Here are the most revolutionary inventions in sport | It’s LaLiga in EL PAÍS

A discreet glass door of the Palacio de los Deportes, in the middle of Calle de Goya, in Madrid, is the gateway to the future. A universe of inventions to revolutionize the sports industry is hidden behind it. It is the headquarters of the GSIC, an acronym for Global Sports Innovation Center, a global innovation center for sports promoted by Microsoft, which has analyzed, since its creation in 2015, more than 1,500 startups from around the world. The objective: to increase the capacities of the sector with technological solutions for sports institutions. Its general director, the Argentine Iris Córdoba, a lawyer specializing in public policies and digital economy already considered one of the 100 most influential women leaders in Spain, according to the ranking what the magazine does Mujeres y Cía. “We want to reduce the gap between large and small companies startups so that the latter have a real opportunity to offer their products ”, he specifies.

In 2015, when the GSIC was inaugurated, Córdoba realized that the project could go well when in a meeting in which it was looking for its first partners, Nieves Segovia, president of the SEK Educational Institution to which the Camilo José Cela University belongs , said: “Innovation, technology, education and Microsoft. Where do I sign?”. Since then, large organizations such as LaLiga or Real Madrid have served as a tractor. Almost the entire sports industry has passed through their offices. Since its creation, the GSIC has had more than 350 members, including large companies and small businesses, from 40 countries and is about to open a new headquarters in Singapore to extend its influence in Asia.

Iris Córdoba, at the Real Sociedad stadium, during a visit in which she accompanied GSIC members for a few working days at the club.

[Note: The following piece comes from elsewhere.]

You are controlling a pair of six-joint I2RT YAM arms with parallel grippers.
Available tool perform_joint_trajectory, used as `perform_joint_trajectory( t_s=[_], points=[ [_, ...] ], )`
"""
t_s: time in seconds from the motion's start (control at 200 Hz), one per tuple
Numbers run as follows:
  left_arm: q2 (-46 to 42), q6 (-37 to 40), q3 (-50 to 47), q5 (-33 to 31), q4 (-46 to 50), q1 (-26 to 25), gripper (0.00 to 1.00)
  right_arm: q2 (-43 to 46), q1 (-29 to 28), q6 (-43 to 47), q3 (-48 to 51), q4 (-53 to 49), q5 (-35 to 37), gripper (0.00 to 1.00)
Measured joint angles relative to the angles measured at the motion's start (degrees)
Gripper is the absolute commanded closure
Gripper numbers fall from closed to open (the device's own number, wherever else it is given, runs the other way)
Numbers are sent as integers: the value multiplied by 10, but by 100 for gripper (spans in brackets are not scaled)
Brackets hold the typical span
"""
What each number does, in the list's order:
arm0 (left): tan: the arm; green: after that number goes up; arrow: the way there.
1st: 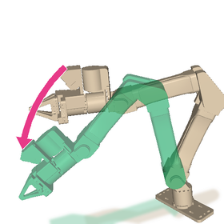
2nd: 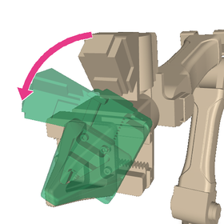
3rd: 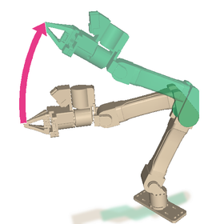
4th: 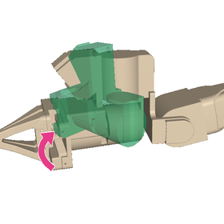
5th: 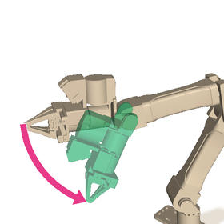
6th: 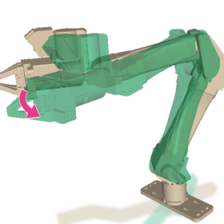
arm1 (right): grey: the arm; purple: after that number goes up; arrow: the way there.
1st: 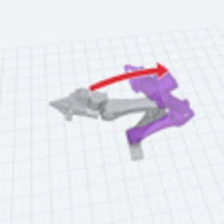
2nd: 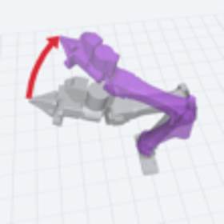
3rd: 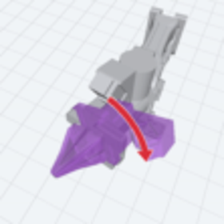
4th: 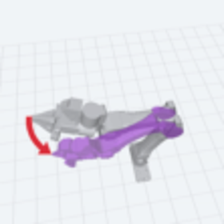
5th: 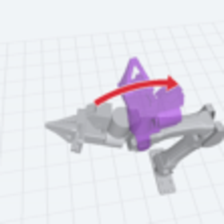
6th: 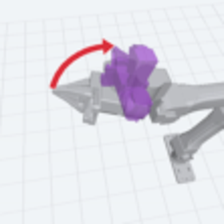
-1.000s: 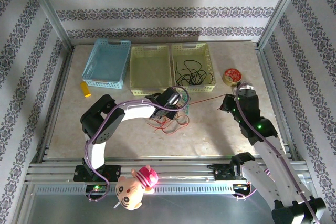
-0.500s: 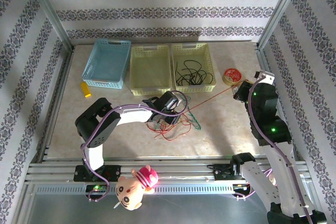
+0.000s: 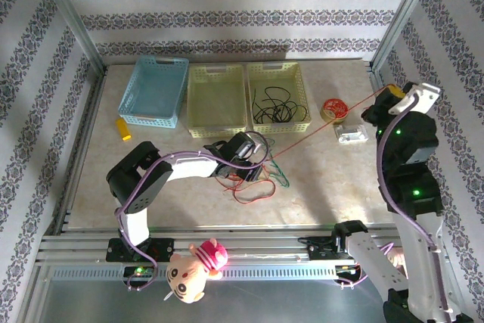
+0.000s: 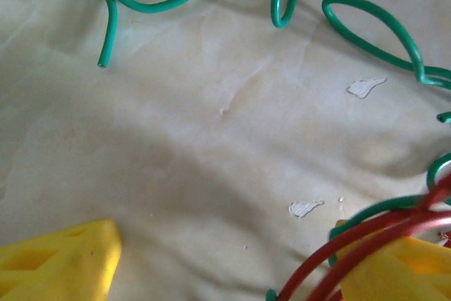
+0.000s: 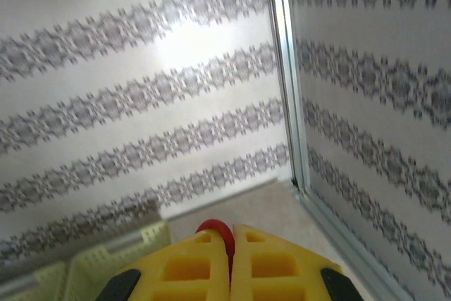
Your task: Untangle the cables
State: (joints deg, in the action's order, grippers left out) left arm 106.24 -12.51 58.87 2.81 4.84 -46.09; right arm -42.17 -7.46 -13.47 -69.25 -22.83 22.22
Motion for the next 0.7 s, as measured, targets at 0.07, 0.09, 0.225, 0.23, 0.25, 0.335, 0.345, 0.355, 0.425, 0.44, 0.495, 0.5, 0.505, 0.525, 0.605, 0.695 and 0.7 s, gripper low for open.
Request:
perform_joint_trajectory(
  t_s=[0.07, 0.09, 0.225, 0.23, 0.25, 0.335, 0.345, 0.355, 0.425, 0.44, 0.495, 0.5, 0.505, 0.525, 0.605, 0.695, 0.7],
  points=[
    [-2, 0, -2, -1, 0, 0, 19, -16, 0, 6, -31, -2, -26, 100],
    [-3, 0, -3, -1, -1, 0, 19, -23, 0, 6, -40, -4, -38, 100],
    [-6, 6, -14, -6, -10, 0, 13, -75, 6, 7, -106, 3, -99, 100],
    [-7, 6, -15, -6, -10, 0, 13, -76, 6, 7, -108, 3, -100, 100],
    [-7, 7, -17, -6, -12, 0, 12, -83, 6, 7, -118, 6, -108, 100],
    [-9, 10, -24, -4, -22, 0, 10, -106, 6, 16, -159, 12, -123, 100],
    [-9, 10, -24, -4, -23, 0, 10, -109, 6, 17, -165, 14, -123, 100],
    [-9, 10, -24, -4, -23, 0, 10, -110, 6, 19, -168, 14, -123, 100],
    [-10, 10, -28, -3, -28, 0, 9, -127, 6, 28, -210, 18, -127, 100],
    [-11, 10, -28, -3, -29, 0, 9, -130, 6, 30, -219, 18, -128, 100],
    [-12, 10, -31, -2, -33, 0, 8, -147, 6, 35, -260, 15, -135, 100],
    [-12, 10, -32, -2, -33, 0, 8, -148, 6, 35, -262, 15, -135, 100],
    [-12, 10, -32, -2, -34, 0, 8, -149, 6, 35, -265, 15, -135, 100],
    [-13, 10, -33, -1, -35, 0, 7, -156, 6, 37, -281, 14, -140, 100],
    [-16, 10, -39, 2, -42, 0, 3, -181, 6, 40, -335, 9, -163, 100],
    [-24, 9, -45, 5, -44, 0, 0, -209, 6, 31, -387, -7, -209, 100],
    [-24, 9, -45, 5, -44, 0, 1, -211, 6, 31, -390, -9, -213, 100]
  ],
)
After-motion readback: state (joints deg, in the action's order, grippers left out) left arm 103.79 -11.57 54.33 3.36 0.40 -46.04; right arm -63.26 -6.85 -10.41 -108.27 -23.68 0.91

For small entrepreneurs, the GSIC offers a real meeting space. To its largest partners, such as LaLiga, the possibility of having innovative solutions to improve the competition and their clubs. It is a guarantee to always be up-to-date when it comes to technology in sport. Minerva Santana, Director of Innovation, Strategy and Technological Transformation at LaLiga for four years, points out: “Since 2016 we have a global agreement with Microsoft to support our digital transformation and become an organization that bases decision-making on data analysis ”.

Iris Córdoba, right, in a meeting with members of the GSIC at the center's headquarters in Madrid.
Iris Córdoba, right, in a meeting with members of the GSIC at the center’s headquarters in Madrid.

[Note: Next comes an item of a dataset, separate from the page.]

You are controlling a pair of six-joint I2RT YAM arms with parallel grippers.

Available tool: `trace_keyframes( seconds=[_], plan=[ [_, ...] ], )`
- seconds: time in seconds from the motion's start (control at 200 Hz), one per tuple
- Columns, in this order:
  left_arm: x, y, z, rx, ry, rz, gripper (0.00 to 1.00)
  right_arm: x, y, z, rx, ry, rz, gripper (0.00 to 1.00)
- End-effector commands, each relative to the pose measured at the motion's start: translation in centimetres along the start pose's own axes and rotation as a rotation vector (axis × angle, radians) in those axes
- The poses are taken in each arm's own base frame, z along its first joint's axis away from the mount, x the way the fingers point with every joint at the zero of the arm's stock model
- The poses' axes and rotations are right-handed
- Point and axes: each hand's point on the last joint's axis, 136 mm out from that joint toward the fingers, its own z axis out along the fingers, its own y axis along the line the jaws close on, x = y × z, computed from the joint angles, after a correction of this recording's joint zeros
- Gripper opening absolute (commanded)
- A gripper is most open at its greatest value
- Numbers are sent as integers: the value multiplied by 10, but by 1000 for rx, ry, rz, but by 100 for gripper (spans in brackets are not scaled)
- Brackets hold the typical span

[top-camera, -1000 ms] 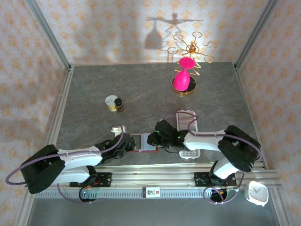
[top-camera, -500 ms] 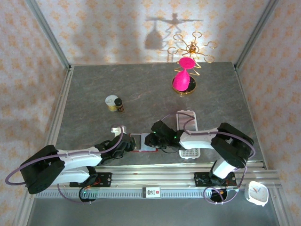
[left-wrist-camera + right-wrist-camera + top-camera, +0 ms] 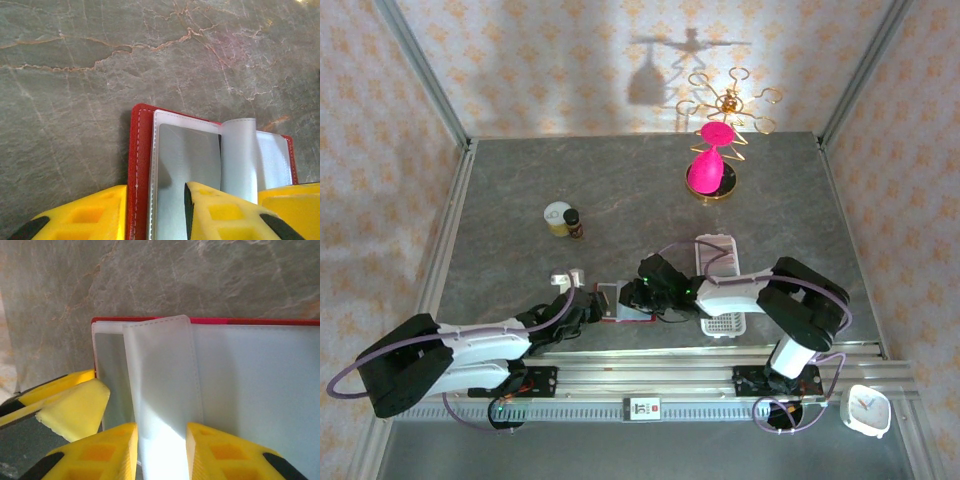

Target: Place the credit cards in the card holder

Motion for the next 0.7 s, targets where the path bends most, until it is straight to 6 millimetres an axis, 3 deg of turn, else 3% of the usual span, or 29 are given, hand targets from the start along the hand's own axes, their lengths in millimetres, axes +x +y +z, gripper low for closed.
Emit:
trace_keyframes(
  seconds=[0.0, 0.245, 0.475, 0.696],
  plan=[
    [54, 11, -4, 22, 241, -41, 33, -3, 28, 2, -95, -8, 10, 31],
    [51, 19, -5, -7, 214, -51, 32, -10, 47, 0, -168, -35, 18, 30],
    [38, 23, -9, -21, 145, -87, 33, -8, 50, 11, -184, -11, 31, 30],
    [26, 25, -15, -24, 83, -105, 33, -14, 57, 9, -176, -31, -1, 30]
  ],
)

From this collaboration was born, for example, an initiative to detect the best technological developments in the sports industry, The Original Inspiration Center, by LaLiga supported by GSIC and the Startup Competition 2019″, which was organized last year to identify the latest innovations before anyone else. “We arrived much faster at the novelty”, reflects Córdoba. 279 projects were presented, including that of Olocip, the company owned by footballer Esteban Granero, which solves management problems of all kinds with artificial intelligence.

Some of the winners of the 2019 Startup Competition organized by LaLiga and the GSIC.
Some of the winners of the 2019 Startup Competition organized by LaLiga and the GSIC.

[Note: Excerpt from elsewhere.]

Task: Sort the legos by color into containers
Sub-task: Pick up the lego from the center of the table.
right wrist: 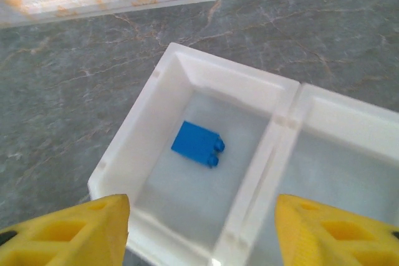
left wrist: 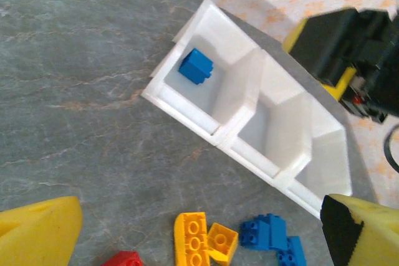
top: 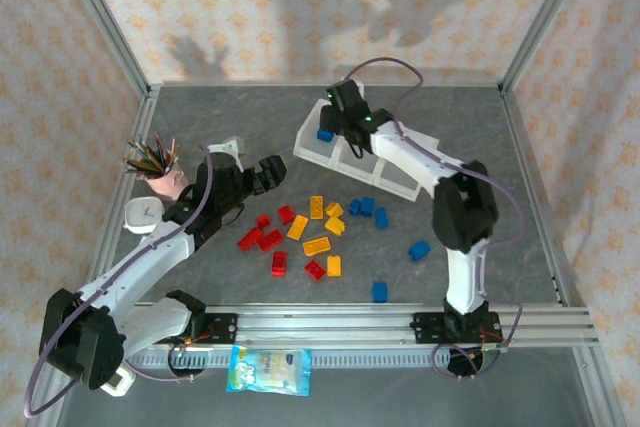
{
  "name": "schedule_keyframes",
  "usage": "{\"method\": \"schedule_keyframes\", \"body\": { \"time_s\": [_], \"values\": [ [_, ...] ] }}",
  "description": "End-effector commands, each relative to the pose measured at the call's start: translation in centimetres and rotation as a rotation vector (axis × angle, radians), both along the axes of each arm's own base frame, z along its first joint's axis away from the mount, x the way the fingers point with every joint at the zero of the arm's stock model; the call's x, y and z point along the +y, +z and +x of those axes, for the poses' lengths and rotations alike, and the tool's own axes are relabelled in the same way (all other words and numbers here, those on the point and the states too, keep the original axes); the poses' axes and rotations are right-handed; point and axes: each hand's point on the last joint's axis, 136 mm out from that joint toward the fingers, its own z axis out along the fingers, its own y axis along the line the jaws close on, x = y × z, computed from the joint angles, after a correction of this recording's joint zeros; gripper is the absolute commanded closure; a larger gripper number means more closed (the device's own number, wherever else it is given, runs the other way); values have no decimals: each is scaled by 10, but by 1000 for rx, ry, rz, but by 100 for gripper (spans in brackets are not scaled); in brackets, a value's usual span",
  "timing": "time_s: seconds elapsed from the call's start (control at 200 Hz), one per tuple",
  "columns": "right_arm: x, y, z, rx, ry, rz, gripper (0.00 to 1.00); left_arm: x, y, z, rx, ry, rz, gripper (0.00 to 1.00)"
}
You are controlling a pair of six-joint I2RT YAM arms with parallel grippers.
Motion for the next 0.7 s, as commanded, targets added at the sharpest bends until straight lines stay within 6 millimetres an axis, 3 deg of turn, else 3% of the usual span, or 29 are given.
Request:
{"method": "schedule_keyframes", "body": {
  "time_s": [0.0,0.28,0.465,0.696],
  "values": [
    [-15,1,-32,25,-10,31,35,-11,2,-12,-2,-64,-29,1],
    [-71,-29,-109,115,-95,27,27,-46,-7,-36,27,-173,-26,1],
    [-105,-66,-156,213,-158,-14,23,-67,-13,-50,36,-216,-64,1],
    [-108,-108,-195,322,-97,23,24,-78,-22,-58,47,-232,-79,1]
  ]
}}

“It all started with a former analyst that I had when I was at Real Sociedad,” recalls Granero, who at 33 now plays for Marbella FC after also working for Getafe CF, Real Madrid and RCD Espanyol de Barcelona. “The coaching staff wanted to know what we could do with all the game data collected by the systems we used then,” he says. “I told them to give me the data and let me think. And I thought about it too much, ”says Granero. He realized that they had a very good data capture, sometimes even excessive, but that the treatment was very basic, very descriptive and he wanted to seek conclusions. He went to the Polytechnic University of Madrid because he considered that there were the best research groups in Artificial Intelligence and he met those who would later become his partners. Soon after they created Olocip. It was 2015. The company now has 25 employees.

Esteban Granero, in a presentation of his tool, Olocip, in Barcelona.
Esteban Granero, in a presentation of his tool, Olocip, in Barcelona.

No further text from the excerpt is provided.